Will function torch.tanh() cause backpropagated grad be nan?


I am working on learning an image filter, but while the training process, after some iterations, the loss and all learned parameters became nan values.

Here is the main part of my code:

class net(nn.Module): 
        def __init__(self):
        super(net, self).__init__()
        self.encoder = models.resnet18(pretrained=True)
        self.fc1 = nn.Linear(1000, 256)
        self.fc2 = nn.Linear(256, 128)
        self.tanh_params = nn.Linear(128, 1)
        self.relu = nn.ReLU()
    def forward(self, input):
        input = self.encoder(input)
        input = self.relu(self.fc2(self.relu(self.fc1(input))))
        tanh_params = torch.exp(self.tanh_params(input))
        image = torch.tanh(tanh_params * (input - torch.mean(input))
        image = image * input
        return image

The code seems well but the result is unsatisified, are there something wrong or missed in this code block, or maybe this error is caused by my datasets?

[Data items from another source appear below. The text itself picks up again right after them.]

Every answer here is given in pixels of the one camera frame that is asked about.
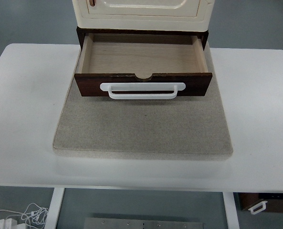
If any grey metal plate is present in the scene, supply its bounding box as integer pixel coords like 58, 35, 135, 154
83, 217, 205, 229

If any brown wooden box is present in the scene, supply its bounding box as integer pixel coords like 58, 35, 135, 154
238, 192, 283, 214

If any white box handle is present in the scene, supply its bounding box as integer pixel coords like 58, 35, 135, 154
248, 200, 268, 215

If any dark wooden drawer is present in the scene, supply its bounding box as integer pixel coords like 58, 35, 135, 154
73, 32, 213, 100

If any white drawer handle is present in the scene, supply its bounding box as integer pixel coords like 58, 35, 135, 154
99, 82, 187, 100

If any beige felt mat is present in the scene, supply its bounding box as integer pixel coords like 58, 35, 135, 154
52, 46, 234, 161

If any white table leg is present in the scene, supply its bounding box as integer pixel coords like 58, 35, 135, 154
222, 192, 240, 229
44, 187, 65, 229

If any white charger plug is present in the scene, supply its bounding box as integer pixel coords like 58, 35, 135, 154
0, 217, 19, 229

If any cream cabinet with door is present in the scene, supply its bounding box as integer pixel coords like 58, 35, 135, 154
73, 0, 215, 32

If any white cable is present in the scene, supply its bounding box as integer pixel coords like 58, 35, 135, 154
0, 202, 49, 229

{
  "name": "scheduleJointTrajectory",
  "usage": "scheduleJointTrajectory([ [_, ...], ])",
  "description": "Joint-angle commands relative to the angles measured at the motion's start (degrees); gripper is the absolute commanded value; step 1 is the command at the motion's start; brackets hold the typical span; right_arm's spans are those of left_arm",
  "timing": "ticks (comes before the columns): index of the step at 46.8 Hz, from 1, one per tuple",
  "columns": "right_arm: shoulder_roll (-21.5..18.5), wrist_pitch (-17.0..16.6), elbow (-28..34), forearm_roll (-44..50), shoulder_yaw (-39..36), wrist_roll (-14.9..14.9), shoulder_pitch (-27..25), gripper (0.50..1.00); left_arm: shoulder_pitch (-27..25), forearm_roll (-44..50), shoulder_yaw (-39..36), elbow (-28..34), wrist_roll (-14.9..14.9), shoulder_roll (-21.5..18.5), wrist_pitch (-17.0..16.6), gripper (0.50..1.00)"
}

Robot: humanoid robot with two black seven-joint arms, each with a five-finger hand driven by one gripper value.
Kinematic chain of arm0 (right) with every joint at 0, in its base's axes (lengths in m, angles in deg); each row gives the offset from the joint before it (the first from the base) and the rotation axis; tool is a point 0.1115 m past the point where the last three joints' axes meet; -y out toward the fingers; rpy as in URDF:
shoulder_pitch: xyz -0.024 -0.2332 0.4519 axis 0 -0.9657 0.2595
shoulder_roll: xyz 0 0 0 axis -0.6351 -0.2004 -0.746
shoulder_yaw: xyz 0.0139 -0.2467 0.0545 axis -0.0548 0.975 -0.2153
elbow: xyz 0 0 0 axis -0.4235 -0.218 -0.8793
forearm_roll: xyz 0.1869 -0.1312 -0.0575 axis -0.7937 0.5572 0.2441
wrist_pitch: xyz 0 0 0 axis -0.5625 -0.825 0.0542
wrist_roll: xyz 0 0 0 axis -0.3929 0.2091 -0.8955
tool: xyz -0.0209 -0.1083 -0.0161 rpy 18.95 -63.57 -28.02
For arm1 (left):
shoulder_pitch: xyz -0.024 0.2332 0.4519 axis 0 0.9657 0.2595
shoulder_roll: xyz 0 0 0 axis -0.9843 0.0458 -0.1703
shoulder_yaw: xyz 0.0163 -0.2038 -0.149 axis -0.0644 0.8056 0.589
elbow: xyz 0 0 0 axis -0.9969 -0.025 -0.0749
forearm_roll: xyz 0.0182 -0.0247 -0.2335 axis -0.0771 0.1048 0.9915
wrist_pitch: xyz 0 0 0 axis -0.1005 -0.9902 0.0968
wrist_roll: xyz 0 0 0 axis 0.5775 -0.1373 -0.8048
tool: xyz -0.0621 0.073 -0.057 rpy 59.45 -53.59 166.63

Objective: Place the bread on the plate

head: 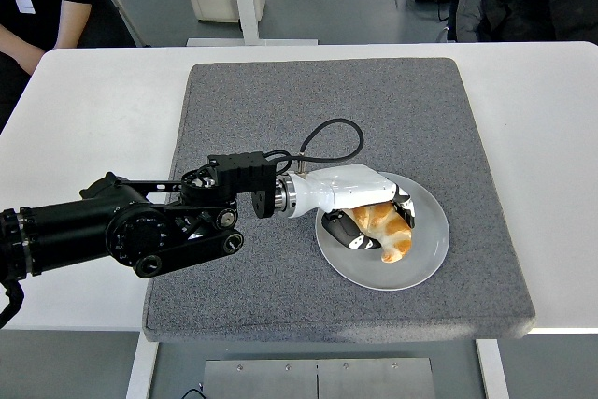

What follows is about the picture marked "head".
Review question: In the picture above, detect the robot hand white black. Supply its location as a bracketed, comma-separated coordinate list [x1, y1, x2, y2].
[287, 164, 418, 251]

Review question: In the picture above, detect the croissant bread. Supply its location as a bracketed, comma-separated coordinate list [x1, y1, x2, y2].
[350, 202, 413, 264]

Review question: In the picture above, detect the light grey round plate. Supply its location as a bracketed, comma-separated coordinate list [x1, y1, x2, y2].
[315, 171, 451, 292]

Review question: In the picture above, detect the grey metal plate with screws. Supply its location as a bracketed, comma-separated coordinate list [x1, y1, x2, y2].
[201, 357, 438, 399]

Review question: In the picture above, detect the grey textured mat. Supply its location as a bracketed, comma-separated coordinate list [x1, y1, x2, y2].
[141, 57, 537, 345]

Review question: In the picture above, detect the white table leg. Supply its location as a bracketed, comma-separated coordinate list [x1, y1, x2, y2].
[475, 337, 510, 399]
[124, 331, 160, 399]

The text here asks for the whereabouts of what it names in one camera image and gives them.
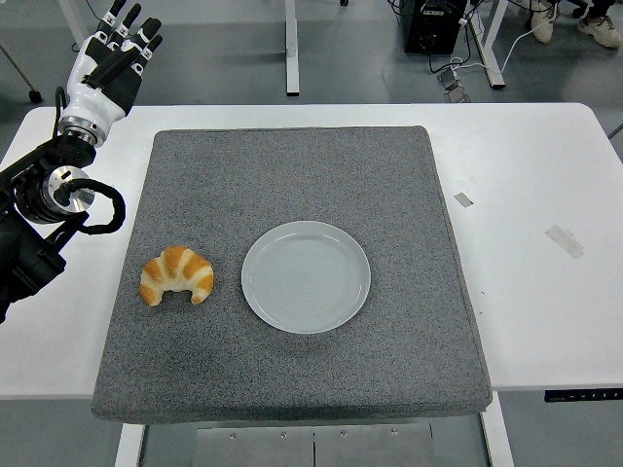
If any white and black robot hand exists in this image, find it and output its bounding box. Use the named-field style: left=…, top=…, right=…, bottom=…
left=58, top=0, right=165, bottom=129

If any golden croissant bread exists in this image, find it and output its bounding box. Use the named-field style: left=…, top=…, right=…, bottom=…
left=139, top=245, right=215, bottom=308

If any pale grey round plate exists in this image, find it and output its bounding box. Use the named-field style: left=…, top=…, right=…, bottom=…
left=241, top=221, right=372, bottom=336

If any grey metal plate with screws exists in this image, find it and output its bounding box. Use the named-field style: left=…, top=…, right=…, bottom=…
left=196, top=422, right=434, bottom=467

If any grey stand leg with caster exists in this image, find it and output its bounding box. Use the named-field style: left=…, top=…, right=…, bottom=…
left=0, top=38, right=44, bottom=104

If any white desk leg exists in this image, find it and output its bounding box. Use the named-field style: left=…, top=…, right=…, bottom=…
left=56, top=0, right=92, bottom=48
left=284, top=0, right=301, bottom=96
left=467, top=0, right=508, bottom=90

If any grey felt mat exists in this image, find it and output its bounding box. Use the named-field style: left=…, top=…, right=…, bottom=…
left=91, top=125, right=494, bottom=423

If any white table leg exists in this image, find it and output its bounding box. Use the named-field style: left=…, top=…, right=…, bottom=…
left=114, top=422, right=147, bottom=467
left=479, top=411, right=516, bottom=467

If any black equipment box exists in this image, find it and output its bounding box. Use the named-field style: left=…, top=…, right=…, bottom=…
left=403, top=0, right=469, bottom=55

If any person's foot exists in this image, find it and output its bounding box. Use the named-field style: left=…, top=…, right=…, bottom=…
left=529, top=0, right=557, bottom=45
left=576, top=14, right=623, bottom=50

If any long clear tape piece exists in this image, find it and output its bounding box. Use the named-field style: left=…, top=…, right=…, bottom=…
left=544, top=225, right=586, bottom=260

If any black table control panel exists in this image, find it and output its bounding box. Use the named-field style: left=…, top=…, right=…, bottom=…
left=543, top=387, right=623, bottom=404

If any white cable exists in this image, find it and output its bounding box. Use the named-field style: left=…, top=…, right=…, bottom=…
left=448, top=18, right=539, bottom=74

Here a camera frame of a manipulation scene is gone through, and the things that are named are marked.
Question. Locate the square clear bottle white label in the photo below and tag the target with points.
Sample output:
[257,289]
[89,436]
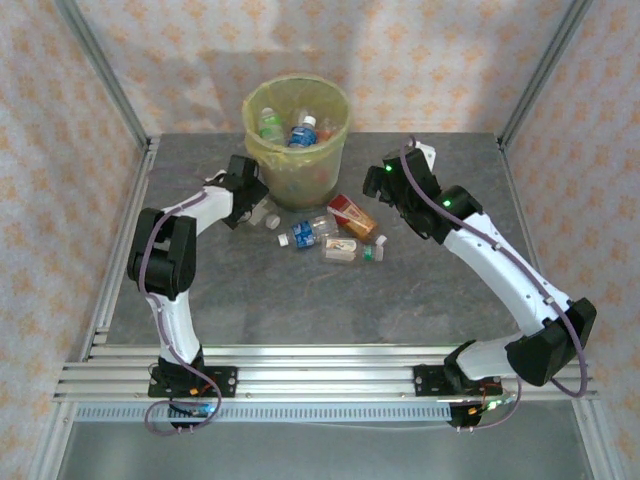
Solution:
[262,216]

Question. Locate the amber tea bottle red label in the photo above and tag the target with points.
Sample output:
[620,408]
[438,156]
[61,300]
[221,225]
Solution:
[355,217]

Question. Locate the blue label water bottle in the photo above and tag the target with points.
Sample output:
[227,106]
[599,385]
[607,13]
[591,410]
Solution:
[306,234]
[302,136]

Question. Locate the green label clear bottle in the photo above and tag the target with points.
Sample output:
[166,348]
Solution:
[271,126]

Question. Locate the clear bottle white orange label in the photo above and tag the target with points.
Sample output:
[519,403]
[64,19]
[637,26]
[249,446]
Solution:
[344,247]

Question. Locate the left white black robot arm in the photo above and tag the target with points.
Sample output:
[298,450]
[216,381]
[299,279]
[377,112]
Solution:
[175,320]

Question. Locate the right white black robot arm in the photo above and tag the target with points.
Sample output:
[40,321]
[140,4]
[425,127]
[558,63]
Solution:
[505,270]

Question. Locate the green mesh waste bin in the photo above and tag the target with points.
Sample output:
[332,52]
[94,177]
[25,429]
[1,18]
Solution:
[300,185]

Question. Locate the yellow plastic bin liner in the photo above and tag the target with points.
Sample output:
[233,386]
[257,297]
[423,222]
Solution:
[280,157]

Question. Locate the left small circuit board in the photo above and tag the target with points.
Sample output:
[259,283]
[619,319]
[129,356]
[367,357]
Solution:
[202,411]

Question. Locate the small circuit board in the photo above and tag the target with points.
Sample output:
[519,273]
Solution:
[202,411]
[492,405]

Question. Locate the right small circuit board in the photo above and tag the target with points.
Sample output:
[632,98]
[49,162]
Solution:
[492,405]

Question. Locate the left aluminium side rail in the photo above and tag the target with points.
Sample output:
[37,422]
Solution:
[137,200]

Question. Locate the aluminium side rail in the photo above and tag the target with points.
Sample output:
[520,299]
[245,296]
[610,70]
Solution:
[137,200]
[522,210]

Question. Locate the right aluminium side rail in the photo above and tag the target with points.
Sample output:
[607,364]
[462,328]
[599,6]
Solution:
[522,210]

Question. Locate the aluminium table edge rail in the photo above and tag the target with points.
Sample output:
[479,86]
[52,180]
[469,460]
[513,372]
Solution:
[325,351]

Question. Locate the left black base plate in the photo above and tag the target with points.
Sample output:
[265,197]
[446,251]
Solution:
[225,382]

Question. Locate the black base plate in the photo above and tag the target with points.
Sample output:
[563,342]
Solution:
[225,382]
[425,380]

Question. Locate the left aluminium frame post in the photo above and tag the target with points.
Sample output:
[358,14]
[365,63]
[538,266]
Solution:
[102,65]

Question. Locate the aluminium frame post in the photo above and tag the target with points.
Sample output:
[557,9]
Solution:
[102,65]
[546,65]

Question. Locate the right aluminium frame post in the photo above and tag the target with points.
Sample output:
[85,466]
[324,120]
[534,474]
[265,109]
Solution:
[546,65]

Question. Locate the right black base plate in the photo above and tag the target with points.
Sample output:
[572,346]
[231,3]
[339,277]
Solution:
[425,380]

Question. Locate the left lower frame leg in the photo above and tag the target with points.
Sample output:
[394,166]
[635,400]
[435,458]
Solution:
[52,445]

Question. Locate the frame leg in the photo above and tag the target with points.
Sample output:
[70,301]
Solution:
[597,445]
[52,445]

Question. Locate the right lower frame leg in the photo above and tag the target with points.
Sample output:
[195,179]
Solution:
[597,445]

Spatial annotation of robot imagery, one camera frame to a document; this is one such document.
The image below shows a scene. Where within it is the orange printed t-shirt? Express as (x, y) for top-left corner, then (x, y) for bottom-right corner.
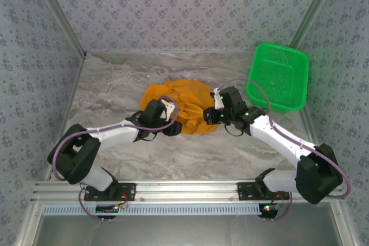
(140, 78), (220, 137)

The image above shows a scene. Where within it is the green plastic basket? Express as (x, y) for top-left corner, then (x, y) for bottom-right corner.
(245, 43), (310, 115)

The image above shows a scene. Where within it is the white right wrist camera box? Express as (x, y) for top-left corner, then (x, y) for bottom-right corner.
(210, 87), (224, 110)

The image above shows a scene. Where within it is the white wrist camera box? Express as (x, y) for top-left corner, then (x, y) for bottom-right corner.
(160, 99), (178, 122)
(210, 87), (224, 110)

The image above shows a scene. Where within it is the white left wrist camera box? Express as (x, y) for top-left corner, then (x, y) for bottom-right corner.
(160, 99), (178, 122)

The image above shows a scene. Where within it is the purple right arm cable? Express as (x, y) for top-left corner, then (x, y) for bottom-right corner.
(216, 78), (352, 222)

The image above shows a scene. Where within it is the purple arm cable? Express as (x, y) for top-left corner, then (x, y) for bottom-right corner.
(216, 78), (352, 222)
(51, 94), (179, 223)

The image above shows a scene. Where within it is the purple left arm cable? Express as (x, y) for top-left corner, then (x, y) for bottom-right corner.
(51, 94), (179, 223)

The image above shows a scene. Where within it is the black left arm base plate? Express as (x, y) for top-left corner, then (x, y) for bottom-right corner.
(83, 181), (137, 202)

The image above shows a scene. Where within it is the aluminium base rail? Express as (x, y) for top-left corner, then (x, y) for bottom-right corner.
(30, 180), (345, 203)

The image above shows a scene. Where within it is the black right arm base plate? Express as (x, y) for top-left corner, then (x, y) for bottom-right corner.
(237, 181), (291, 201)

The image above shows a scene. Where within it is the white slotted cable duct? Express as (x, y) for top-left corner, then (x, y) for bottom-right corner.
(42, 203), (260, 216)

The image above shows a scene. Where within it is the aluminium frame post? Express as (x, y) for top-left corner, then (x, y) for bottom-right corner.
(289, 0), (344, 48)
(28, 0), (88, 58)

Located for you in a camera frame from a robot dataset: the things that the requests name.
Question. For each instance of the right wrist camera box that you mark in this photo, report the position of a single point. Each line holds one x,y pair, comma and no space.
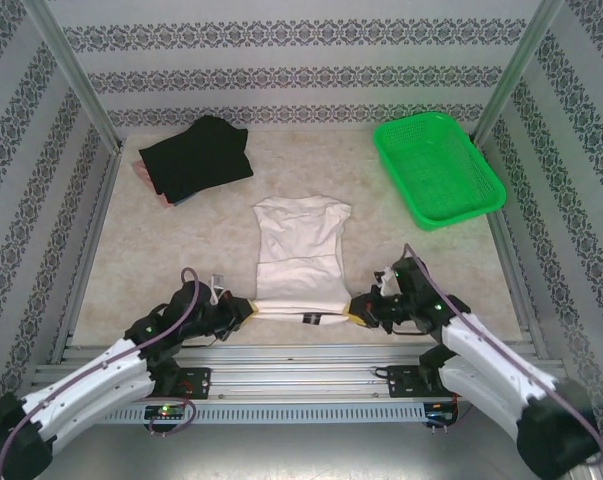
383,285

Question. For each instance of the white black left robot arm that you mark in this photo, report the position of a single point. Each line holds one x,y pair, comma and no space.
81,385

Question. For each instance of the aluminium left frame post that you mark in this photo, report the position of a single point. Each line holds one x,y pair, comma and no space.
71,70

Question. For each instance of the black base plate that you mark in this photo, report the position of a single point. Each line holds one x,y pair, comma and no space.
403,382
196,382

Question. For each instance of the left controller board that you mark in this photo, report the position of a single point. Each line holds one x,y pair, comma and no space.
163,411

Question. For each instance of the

Thank you to whom reading this problem and want to give me a hand.


No tanh cannot return nans as it’s gradient is well defined everywhere.
If this happens after some iterations, you should make sure your loss is well behaved and is not just diverging to very very large values until it gets nan.


Thank for your reply, and is there possible that if tanh_params is large and the (input - torch.mean(input) block is very close to zero, then it will return a very large gradient and finally cause gradient explosion to make the situation I came across?

Is this comment stated a good way to check and debug my problem, [How to check for vanishing/exploding gradients]


If I’m not mistaken, the gradient for tanh is never large right? It goes from 0 to 1?

I would recommend to print some values first to make sure that they become nan become they are too big.